Fast.ai DL1, DL2, ML1 Video Transcription Project - Proofreading Help Needed!

I took the available courses outlines, video timelines and autogenerated youtube subtitles and spliced them together to make searchable html/pdf files.

Here are the direct links to PDFs:

Since youtube’s subtitles are just an endless sequence of lowercase words, I used a Neural Net project http://bark.phon.ioc.ee/punctuator to automatically create sentences and add punctuation. It did a pretty good job.

The outcome is usable, but it can be made very useful if the community will make an effort to proofread the transcripts while watching the videos and make the corrections where necessary.

To download the transcript pdfs/htmls and see how you could contribute with proofreading please see:

In order not to duplicate the effort before you start working on proofreading the transcripts it’d be a good idea to reply here in a comment and indicate which course-lesson(s)-section(s) you’re working on and update your comment as you complete things. But of course only do that if you are doing the work.

Thank you.

p.s. perhaps the fastai-transcript git repo I created can be integrated with fastai github user, since it’s really part of fastai. I enjoyed creating the mashups but I don’t need to hold onto this sub-project now that it has been birthed.

9 Likes

This is pretty cool. Just wondering, why not convert these to .srt files? This way one can see the video with the new .srt files and proofreading will be easier.

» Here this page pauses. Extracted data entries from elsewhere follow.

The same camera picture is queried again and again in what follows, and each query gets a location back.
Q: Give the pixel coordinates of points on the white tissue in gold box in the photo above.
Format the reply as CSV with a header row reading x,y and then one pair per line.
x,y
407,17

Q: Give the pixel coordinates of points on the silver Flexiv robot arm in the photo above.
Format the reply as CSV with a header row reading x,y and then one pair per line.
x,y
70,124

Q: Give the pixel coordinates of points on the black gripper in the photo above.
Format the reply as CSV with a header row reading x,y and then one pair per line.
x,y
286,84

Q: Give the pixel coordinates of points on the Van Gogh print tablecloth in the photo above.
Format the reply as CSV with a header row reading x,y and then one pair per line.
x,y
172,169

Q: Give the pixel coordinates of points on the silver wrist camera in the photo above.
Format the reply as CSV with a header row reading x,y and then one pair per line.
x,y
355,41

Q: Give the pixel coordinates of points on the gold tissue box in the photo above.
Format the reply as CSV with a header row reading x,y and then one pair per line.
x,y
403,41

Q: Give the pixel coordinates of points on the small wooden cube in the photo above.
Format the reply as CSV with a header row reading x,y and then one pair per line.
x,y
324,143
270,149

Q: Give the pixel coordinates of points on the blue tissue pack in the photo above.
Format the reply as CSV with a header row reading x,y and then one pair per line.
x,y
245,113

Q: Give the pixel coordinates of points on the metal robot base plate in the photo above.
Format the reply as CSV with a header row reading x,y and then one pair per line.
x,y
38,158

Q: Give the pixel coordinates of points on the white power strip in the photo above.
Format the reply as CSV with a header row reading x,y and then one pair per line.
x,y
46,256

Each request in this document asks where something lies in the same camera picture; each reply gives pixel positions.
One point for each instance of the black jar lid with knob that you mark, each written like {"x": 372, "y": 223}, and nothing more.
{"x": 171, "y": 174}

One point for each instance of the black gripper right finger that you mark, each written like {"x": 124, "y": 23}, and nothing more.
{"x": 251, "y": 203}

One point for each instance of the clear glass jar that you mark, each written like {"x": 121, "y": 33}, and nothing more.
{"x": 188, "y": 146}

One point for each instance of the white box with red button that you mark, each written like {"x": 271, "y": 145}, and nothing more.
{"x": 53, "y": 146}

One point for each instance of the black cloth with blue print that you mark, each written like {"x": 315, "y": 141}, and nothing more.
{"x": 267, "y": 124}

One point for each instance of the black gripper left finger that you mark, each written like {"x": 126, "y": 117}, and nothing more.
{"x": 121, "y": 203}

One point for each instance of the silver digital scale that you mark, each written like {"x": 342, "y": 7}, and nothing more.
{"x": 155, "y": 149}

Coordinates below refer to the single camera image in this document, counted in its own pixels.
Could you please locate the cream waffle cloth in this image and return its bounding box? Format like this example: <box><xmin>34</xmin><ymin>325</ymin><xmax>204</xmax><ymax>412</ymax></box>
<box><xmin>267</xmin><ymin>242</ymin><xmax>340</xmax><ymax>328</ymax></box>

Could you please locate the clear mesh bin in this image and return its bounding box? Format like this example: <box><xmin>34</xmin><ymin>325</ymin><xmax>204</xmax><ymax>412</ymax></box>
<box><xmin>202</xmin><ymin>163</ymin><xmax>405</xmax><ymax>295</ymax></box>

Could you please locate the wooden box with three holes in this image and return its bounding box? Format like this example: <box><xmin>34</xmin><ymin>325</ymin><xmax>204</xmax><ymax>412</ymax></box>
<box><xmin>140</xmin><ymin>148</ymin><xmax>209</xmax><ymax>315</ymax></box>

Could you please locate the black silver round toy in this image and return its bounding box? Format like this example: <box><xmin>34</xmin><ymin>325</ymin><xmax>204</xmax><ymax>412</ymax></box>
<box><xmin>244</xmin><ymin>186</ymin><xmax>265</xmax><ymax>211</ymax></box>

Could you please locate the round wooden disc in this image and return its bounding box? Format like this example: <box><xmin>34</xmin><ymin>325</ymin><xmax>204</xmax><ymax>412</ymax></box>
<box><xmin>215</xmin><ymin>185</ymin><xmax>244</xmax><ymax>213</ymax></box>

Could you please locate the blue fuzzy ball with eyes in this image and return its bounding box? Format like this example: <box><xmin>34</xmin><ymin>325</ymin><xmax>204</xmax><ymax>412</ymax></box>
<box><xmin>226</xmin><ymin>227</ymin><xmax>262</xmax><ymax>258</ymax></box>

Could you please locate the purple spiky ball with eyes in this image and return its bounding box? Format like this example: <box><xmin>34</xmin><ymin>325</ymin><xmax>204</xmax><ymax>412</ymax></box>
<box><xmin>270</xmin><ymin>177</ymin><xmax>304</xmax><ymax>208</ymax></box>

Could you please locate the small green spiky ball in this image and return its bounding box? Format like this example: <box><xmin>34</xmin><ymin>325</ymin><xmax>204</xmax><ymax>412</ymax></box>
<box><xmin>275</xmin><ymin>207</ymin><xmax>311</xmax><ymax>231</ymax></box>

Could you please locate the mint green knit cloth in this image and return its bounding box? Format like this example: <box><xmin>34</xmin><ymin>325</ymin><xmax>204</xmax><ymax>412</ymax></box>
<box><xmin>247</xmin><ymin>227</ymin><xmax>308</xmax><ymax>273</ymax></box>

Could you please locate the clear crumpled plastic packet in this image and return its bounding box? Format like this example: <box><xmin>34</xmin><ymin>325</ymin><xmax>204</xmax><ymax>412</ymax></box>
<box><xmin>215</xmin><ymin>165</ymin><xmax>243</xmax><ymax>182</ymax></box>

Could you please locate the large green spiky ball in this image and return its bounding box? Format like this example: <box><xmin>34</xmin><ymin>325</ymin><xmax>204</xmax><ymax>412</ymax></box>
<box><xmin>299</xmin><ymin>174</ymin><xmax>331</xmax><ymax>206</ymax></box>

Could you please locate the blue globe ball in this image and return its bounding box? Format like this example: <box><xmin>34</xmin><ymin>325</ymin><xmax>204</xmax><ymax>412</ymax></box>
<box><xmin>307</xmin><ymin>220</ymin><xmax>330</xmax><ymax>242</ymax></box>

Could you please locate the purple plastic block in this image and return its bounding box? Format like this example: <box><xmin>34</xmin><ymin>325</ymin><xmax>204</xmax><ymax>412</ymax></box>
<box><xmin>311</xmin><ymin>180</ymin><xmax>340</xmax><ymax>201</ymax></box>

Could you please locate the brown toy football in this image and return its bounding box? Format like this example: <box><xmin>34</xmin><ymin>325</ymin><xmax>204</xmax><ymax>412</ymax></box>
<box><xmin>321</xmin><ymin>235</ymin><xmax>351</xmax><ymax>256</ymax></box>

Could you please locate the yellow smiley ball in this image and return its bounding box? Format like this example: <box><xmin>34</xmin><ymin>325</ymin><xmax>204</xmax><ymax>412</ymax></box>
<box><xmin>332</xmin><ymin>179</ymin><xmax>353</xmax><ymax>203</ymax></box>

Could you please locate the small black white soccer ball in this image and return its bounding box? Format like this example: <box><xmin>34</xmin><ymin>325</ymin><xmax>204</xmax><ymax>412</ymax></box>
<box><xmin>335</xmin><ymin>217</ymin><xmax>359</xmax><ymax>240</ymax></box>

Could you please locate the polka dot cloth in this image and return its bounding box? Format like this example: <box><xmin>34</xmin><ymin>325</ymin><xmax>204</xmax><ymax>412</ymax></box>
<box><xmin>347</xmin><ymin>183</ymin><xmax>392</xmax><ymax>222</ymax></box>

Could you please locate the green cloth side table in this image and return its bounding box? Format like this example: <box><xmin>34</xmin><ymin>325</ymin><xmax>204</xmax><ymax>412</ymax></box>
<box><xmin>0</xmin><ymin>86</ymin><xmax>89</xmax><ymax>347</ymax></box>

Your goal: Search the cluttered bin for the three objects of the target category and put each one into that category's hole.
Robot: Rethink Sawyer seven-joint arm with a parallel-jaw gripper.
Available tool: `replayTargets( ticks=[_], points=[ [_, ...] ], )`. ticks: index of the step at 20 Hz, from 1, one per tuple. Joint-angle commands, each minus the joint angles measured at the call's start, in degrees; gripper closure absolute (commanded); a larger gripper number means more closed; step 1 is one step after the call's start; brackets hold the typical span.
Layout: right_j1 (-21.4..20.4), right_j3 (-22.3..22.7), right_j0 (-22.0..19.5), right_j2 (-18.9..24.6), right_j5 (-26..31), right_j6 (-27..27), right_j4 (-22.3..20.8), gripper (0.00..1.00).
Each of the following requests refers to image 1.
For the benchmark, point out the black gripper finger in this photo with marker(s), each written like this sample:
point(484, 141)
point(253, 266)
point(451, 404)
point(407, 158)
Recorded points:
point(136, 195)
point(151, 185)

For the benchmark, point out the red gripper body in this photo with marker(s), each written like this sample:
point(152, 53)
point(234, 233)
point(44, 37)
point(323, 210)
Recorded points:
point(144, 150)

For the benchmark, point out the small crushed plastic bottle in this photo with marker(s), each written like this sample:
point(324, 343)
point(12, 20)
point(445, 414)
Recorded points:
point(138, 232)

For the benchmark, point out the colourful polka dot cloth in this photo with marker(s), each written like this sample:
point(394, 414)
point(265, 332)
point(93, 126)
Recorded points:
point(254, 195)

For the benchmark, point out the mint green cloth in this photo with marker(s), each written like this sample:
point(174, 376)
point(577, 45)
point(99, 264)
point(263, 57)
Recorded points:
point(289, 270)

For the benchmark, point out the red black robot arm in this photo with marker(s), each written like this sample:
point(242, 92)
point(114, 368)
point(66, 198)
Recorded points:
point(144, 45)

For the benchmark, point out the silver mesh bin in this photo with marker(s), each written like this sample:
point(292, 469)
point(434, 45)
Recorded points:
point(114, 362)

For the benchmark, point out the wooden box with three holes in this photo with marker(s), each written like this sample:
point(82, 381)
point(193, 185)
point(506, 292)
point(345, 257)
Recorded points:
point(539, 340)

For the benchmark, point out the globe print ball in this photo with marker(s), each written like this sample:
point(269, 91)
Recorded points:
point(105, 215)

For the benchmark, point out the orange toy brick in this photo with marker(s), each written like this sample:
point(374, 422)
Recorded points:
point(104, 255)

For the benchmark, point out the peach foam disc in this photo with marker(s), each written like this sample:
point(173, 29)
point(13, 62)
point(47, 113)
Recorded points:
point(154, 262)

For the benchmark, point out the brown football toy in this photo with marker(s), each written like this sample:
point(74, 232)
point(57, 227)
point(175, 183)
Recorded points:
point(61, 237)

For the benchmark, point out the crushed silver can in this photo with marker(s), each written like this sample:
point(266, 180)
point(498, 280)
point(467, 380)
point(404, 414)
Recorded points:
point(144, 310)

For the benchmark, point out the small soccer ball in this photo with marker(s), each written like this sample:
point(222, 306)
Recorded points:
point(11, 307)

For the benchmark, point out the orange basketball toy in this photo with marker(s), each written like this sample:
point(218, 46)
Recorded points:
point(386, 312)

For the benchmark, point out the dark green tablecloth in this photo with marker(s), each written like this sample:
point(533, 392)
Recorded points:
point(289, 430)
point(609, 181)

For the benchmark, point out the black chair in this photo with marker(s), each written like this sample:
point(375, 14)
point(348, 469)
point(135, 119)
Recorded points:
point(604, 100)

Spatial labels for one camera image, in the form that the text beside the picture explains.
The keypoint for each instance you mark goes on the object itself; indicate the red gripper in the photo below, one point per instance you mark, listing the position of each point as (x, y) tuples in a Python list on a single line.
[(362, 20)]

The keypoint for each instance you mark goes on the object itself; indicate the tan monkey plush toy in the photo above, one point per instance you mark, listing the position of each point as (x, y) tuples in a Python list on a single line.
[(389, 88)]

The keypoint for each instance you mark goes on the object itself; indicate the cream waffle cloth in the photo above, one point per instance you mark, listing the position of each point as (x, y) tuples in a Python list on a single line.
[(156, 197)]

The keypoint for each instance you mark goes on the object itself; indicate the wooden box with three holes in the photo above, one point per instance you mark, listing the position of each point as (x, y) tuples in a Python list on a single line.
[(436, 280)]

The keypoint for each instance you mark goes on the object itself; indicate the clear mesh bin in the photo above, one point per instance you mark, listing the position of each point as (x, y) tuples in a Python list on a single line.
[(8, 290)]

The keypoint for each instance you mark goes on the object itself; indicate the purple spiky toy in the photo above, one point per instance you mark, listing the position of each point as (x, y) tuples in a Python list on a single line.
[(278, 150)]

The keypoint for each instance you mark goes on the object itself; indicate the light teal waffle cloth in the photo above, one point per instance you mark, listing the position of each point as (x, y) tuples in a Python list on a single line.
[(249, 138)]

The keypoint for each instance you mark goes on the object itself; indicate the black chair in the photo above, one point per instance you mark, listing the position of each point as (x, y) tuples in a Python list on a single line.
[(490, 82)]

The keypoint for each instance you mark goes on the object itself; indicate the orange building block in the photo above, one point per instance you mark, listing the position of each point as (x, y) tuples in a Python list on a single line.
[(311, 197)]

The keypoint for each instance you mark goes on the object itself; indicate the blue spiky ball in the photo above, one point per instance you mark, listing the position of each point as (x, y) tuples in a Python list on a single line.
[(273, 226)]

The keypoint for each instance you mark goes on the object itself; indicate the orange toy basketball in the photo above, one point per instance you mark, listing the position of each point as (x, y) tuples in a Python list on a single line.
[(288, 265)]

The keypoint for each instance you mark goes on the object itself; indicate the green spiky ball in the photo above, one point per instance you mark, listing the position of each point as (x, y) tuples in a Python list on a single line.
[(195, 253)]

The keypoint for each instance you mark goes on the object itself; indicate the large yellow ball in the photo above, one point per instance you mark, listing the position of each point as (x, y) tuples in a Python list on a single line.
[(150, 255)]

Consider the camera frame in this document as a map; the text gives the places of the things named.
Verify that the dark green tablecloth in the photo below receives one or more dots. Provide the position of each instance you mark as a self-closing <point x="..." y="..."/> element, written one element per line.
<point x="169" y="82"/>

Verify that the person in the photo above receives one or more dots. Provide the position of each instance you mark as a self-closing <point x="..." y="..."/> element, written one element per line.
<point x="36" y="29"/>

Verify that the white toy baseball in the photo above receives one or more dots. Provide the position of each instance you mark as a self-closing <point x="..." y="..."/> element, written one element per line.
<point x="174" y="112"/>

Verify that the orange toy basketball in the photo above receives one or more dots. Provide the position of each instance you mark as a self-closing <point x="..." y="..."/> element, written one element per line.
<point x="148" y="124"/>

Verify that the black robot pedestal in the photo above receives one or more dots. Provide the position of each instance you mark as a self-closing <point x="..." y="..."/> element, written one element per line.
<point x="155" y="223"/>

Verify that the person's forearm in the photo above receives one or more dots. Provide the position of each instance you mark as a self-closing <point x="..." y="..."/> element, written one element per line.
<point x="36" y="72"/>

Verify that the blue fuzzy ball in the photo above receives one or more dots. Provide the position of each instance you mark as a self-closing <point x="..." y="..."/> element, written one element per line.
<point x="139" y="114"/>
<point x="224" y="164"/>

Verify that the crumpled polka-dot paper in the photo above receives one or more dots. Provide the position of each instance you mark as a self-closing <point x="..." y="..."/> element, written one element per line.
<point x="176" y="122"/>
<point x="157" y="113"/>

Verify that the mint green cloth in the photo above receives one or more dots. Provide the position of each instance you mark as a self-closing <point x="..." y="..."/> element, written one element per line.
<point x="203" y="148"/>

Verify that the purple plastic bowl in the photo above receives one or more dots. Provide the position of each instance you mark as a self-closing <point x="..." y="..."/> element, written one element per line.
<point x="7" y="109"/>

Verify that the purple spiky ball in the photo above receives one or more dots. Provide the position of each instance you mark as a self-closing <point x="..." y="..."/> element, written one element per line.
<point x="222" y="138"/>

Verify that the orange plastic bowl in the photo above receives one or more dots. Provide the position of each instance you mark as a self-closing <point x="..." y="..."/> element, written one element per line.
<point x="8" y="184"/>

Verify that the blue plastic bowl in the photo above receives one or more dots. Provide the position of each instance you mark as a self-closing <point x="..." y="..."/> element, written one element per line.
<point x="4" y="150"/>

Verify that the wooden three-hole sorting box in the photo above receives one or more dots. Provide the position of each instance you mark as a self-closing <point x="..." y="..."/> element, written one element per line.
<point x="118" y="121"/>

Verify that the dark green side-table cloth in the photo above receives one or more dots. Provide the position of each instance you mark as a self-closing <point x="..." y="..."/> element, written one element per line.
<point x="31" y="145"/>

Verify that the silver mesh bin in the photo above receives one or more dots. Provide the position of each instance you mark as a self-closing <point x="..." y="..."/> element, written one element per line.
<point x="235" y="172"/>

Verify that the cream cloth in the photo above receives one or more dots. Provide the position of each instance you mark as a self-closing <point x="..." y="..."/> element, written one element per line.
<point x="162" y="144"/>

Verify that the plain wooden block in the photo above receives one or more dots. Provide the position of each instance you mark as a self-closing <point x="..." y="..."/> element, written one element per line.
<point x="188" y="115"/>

I think I understand why you’d suggest that - because the relevant text would be flashed at the same time as the one spoken.

At the moment they are the same .srt files with just punctuation added (later i the compilation process), i.e. you won’t be able to notice this change when you’re shown 3-5 words at a time. And it won’t help with proofreading either. Based on my experience, one needs to see whole sentences and even better paragraphs (context) to proofread, IMHO.

But if you or others have other ideas about how to go about making a better transcript or make it easier to proofread - all the source components are there in the build subdirs, so you can play with these and come up with other approaches.